Relative Contraindications Requiring Extreme Caution

• Cardiovascular disease or risk factors for cardiovascular disease - Patients with or at risk for cardiovascular disease may be at greater risk, and a stepped-care approach starting with acetaminophen, aspirin, tramadol, or narcotic analgesics should be considered first 1, 7
• Hypertension (even if controlled) - Regular blood pressure monitoring is essential, as etoricoxib commonly causes hypertension 3, 8
• History of peptic ulcer disease (even if healed) - Co-prescription with a proton pump inhibitor is mandatory 1, 8
• Concomitant use of corticosteroids or SSRIs - These increase gastrointestinal bleeding risk 1
• Helicobacter pylori infection - This increases gastrointestinal risk 1
• Inflammatory bowel disease in remission - While short-term use (2-4 weeks) may be acceptable in quiescent IBD, traditional NSAIDs are relatively contraindicated due to risk of disease flare 7, 9
• Moderate hepatic impairment - Dose adjustment and careful monitoring required 5
• Elderly patients - Greater risk for serious gastrointestinal and renal events 1

Important Clinical Caveats

The American Heart Association specifically cautions against assuming etoricoxib is as safe as traditional NSAIDs in patients with cardiovascular disease 3, 7. The COX-2 selectivity of etoricoxib creates an imbalance by reducing endothelial prostacyclin production while leaving platelet thromboxane A2 intact, increasing thrombotic risk proportional to baseline patient cardiovascular risk 7.

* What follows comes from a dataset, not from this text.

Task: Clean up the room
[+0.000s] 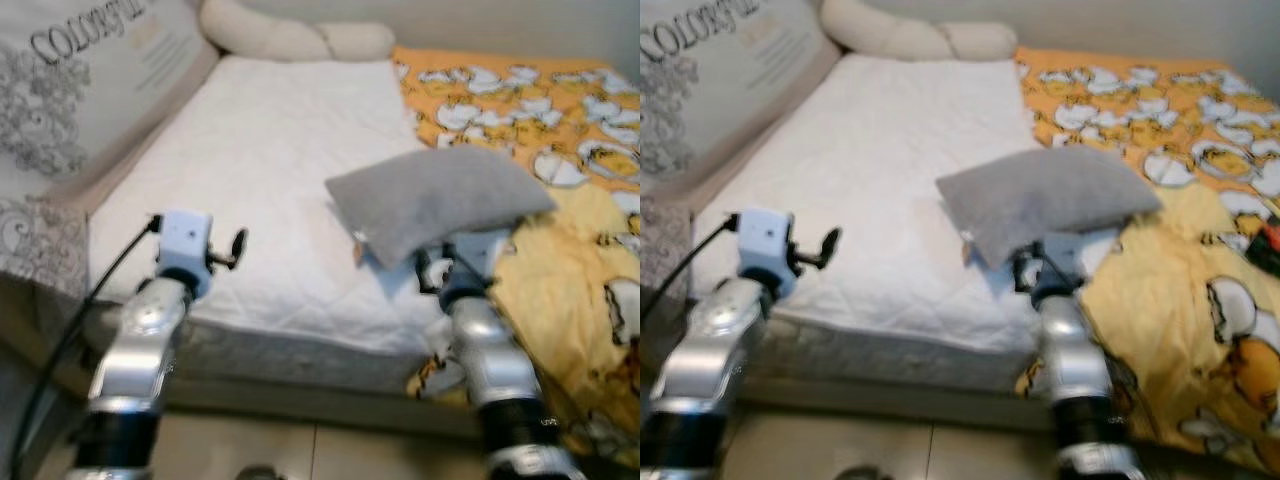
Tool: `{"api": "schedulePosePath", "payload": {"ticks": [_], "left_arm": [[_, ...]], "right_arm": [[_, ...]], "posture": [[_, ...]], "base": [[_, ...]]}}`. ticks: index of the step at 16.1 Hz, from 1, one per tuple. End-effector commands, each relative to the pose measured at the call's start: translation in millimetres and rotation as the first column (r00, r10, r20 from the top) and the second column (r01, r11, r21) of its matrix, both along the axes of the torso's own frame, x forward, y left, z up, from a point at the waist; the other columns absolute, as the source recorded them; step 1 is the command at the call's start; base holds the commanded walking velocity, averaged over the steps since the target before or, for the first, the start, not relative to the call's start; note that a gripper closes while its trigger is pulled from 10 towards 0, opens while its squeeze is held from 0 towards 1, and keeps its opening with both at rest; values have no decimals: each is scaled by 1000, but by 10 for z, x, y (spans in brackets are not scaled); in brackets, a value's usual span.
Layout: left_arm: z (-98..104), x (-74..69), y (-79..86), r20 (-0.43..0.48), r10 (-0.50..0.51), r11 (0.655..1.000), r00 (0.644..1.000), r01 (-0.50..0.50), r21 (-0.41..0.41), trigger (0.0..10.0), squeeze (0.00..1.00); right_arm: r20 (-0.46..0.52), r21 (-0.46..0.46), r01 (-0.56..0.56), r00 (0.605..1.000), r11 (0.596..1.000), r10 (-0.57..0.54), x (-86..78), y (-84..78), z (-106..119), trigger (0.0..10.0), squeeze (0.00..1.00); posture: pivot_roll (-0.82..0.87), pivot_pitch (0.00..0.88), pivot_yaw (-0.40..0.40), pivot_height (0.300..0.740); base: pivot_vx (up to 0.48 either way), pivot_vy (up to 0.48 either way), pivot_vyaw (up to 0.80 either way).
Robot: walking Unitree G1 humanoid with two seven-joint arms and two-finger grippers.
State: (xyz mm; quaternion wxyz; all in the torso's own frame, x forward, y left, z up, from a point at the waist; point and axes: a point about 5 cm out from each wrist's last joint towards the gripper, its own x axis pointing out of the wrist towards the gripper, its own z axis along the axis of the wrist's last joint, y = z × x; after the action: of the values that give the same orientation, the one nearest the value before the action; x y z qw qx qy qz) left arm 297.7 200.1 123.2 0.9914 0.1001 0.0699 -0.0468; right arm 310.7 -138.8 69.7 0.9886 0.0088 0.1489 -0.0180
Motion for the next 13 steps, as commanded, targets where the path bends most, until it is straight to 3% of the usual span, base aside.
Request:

When etoricoxib must be used despite relative contraindications, it should be prescribed at the lowest effective dose (60 mg for osteoarthritis, not 90 mg) for the shortest possible duration (2-4 weeks maximum for acute conditions), with mandatory gastroprotection via proton pump inhibitor co-prescription and regular monitoring of blood pressure, renal function, and cardiovascular status 3, 7, 8.